Comment on Twitter / X is losing daily active users. CEO Linda Yaccarino confirmed it.
drekly@lemmy.world 1 year agoBut surely any social media is the same? The UI has always been terrible with hard to follow comment chains, it seems like just a bad platform before any of this, I just don’t see the appeal.
I remember it used to just be “hey this is where Stephen Fry tweets his thoughts in shortform” but why can’t he do that on Facebook,on Reddit, mastadon,Lemmy, Instagram,tiktok, and godknows what other platforms there are out there.
If one person can make an account, and another person can follow you, that’s all twitter seems to offer, and everyone does that now.
luciferofastora@lemmy.zip 1 year ago
Not really, the format and culture on each of those sites differs slightly. Most people are reluctant to adapt and repost their content across seven platforms if one has enough users and a fitting format to be worth the while.
There’s a certain gravity effect to popular sites - if you sign up on some unknown service that offers all the same features as Twitter, but doesn’t have a lot of users, you won’t get as much content as if you sign up on Twitter where there’s already thousands of (micro-)blogs, entertainers and artists to follow. If most of your family and friends is using Whatsapp, you’d be amiss not to do so too.
If your family then switches to, say, Telegram, you’re inclined to open an account there too. Nevermind that most other friends aren’t on there, you’ve got some people there at least. Likewise, if your friends open Mastodon accounts, you might sign up just to get their toots too.
But they won’t have the mass appeal of a platform that “everyone else is using” already. Migrating your stuff to an alternate platform might make you a vanguard, but that’s not an easy road to take.
Microblogging sites (Twitter, Mastodon, BlueSky, Threads) are catered towards short, concise, easily digestible and attention-span-friendly messages. Even the longer twitter threads are more digestible because they’re in nice little chunks. If you slap a reddit wall of text in front of someone, they’re more likely to balk at it and not even bother to read.

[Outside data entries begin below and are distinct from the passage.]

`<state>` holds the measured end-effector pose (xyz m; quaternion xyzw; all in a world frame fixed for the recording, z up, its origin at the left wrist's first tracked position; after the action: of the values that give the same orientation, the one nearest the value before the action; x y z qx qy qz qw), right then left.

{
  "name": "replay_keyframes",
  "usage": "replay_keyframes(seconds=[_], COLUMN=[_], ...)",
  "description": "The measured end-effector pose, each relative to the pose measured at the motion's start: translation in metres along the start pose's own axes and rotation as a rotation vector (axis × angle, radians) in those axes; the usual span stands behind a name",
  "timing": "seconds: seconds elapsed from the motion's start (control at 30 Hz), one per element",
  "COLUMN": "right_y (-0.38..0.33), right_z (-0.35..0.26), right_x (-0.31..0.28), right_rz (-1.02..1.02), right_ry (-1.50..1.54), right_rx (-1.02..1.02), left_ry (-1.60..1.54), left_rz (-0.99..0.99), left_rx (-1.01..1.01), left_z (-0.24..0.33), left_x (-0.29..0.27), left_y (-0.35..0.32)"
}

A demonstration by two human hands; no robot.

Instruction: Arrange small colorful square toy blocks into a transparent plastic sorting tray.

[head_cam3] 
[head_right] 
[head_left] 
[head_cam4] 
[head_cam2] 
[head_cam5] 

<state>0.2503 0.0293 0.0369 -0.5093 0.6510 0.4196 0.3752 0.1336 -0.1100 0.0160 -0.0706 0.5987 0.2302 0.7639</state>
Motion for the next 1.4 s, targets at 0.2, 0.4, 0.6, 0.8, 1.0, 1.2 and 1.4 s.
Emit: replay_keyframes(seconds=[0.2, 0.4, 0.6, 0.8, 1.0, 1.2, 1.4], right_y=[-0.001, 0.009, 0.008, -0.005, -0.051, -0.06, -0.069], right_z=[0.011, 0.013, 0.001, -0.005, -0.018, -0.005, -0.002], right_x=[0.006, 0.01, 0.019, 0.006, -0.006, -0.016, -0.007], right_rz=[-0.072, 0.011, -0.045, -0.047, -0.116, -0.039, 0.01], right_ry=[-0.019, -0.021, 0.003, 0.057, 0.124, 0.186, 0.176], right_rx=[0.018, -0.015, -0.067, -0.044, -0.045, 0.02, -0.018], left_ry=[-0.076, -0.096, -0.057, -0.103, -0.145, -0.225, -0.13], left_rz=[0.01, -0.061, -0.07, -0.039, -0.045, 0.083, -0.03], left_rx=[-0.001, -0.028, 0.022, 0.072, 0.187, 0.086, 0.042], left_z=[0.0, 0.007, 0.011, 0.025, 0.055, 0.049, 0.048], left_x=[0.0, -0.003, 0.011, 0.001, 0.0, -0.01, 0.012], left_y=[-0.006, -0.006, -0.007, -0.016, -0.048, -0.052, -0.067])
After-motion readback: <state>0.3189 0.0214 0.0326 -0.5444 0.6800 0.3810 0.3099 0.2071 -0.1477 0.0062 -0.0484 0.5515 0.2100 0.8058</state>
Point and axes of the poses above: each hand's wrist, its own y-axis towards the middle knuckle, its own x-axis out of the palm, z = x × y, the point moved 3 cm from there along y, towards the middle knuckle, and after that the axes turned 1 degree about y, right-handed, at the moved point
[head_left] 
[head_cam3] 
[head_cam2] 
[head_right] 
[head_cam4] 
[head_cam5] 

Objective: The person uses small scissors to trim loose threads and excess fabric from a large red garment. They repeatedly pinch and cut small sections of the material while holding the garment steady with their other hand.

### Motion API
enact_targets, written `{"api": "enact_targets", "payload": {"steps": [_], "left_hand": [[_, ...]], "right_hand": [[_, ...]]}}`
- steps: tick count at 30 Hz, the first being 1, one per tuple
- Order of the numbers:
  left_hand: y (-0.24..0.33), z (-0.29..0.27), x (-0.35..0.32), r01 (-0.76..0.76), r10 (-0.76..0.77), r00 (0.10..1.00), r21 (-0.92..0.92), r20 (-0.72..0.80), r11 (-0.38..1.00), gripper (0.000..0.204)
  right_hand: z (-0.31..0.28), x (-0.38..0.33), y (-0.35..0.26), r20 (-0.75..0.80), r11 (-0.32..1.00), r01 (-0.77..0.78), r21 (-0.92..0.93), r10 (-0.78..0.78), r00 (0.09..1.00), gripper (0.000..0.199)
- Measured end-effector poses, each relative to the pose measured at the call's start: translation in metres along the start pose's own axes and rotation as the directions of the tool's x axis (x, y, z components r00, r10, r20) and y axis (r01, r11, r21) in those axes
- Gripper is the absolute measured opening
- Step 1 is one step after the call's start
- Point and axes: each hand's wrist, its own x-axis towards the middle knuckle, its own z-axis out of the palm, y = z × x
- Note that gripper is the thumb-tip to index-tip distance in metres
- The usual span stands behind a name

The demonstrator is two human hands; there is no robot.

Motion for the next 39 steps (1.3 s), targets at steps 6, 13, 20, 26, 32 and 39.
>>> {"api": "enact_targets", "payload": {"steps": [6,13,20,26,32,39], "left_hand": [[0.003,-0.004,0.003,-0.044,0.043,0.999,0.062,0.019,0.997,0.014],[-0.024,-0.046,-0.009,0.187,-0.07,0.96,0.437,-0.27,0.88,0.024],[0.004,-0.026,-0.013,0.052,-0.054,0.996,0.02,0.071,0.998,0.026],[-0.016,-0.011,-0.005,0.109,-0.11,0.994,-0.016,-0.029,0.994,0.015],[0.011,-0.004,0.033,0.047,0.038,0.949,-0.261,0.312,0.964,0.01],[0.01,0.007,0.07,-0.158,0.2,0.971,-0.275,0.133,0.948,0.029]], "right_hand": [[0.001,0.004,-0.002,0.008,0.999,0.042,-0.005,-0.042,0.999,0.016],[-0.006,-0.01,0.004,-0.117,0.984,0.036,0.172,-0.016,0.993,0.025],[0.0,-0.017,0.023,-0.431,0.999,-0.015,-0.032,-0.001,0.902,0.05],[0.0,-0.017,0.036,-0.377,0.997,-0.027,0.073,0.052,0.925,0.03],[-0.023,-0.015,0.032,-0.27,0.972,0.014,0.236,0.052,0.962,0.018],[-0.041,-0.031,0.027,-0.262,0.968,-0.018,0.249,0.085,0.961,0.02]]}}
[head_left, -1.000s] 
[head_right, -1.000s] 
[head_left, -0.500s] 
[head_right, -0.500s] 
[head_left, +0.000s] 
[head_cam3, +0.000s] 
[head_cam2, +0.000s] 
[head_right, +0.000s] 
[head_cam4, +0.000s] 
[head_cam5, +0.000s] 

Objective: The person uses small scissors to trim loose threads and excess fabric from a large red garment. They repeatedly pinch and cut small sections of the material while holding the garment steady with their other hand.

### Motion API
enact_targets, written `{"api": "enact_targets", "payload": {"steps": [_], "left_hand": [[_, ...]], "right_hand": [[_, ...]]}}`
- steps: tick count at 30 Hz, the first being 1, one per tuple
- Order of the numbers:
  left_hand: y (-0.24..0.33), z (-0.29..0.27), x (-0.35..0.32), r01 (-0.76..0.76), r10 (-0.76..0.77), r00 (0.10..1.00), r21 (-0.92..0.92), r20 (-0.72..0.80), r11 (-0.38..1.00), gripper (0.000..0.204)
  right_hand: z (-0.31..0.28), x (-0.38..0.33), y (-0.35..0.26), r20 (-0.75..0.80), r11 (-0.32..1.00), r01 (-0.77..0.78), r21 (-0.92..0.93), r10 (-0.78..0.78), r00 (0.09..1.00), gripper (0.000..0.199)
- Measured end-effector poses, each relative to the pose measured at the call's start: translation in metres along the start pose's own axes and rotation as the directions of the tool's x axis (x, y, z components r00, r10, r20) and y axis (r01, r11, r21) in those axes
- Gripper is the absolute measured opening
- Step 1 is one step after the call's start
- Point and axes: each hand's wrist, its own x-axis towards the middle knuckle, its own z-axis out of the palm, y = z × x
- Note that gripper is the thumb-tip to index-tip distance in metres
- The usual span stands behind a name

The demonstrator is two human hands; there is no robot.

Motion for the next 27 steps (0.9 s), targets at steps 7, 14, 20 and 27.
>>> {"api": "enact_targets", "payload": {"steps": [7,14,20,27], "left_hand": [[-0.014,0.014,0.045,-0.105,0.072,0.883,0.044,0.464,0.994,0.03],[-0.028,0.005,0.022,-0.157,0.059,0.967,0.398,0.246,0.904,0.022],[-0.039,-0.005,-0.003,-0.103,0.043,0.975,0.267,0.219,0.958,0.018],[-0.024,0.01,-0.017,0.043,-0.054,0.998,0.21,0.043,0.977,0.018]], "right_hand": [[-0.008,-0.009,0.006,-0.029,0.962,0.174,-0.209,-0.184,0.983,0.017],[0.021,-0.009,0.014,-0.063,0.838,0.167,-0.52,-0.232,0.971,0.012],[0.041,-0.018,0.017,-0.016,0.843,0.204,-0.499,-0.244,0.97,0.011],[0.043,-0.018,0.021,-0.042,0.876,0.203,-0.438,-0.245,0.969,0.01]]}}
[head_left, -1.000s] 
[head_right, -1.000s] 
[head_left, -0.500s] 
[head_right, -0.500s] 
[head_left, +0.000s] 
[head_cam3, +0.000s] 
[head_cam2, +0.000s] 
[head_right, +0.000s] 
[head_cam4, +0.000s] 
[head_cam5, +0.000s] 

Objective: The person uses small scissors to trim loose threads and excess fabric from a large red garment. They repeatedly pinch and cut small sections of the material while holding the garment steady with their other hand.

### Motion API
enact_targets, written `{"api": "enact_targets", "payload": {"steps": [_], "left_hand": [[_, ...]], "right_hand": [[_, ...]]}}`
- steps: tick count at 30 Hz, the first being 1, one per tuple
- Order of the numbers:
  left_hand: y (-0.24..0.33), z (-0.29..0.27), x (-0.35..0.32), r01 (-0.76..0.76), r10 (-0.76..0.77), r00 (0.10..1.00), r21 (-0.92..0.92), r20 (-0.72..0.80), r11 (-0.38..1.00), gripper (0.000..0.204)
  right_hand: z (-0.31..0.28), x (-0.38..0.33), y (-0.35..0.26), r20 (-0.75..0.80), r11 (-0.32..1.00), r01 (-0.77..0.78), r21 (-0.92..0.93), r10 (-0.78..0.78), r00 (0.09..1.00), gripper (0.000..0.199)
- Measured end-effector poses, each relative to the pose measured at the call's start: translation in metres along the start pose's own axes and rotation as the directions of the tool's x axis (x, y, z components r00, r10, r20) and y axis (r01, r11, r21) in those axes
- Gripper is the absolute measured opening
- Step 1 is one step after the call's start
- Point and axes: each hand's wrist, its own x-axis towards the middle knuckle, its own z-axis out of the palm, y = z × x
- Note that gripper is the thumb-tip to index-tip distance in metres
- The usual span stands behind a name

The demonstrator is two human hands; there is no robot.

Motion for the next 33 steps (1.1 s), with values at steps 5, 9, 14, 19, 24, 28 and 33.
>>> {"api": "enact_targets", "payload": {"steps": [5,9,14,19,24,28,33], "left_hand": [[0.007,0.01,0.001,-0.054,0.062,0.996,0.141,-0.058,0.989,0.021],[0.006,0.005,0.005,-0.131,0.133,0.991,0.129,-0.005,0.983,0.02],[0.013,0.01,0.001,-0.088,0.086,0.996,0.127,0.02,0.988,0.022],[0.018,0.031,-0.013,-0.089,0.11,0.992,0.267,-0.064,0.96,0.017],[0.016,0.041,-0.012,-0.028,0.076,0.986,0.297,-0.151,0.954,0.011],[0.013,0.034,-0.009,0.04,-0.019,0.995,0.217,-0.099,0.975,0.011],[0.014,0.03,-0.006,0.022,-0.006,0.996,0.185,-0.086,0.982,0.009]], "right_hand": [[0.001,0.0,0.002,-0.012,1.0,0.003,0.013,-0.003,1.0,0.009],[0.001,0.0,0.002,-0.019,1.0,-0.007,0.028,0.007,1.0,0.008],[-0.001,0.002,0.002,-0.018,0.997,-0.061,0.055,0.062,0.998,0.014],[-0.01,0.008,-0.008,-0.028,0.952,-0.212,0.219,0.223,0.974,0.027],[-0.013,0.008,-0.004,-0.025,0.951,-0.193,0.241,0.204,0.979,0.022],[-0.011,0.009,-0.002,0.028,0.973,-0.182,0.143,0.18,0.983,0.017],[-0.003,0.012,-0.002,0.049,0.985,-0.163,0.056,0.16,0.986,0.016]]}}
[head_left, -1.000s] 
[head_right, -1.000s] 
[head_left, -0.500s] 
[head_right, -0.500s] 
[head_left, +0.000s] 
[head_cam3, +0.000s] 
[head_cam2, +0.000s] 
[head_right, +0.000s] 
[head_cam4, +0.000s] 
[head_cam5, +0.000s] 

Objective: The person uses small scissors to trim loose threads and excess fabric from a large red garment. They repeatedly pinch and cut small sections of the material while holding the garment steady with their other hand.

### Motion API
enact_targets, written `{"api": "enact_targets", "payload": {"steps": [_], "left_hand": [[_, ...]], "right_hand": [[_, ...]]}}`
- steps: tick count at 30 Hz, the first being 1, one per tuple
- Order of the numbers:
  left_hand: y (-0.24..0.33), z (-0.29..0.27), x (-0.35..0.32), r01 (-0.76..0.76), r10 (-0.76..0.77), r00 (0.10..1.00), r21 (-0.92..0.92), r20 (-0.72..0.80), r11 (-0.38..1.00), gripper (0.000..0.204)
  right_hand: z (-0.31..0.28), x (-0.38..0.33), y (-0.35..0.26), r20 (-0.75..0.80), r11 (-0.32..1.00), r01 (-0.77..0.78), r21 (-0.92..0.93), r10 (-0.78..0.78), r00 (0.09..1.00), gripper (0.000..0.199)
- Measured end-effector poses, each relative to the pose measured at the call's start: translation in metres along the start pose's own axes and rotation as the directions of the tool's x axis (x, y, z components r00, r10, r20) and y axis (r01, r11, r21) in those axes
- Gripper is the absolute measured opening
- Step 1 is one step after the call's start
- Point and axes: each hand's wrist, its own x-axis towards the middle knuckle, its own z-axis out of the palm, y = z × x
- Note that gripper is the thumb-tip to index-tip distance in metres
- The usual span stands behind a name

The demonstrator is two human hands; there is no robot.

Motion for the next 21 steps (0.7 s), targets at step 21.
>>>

Comment Chains being worse isn’t much of a drawback if your focus isn’t on reading all the comments, and in any event, the actual reach of the messages (and conversely, the number of feeds to subscribe to) can easily outweigh UX deficiencies.
Until some radical changes prompt people to actually reflect on the platform and begin to scatter. UX will play a great role in initially choosing the new platform and subsequently, the trend of where “everyone else” (or most of the people you care about) is going will impact it again.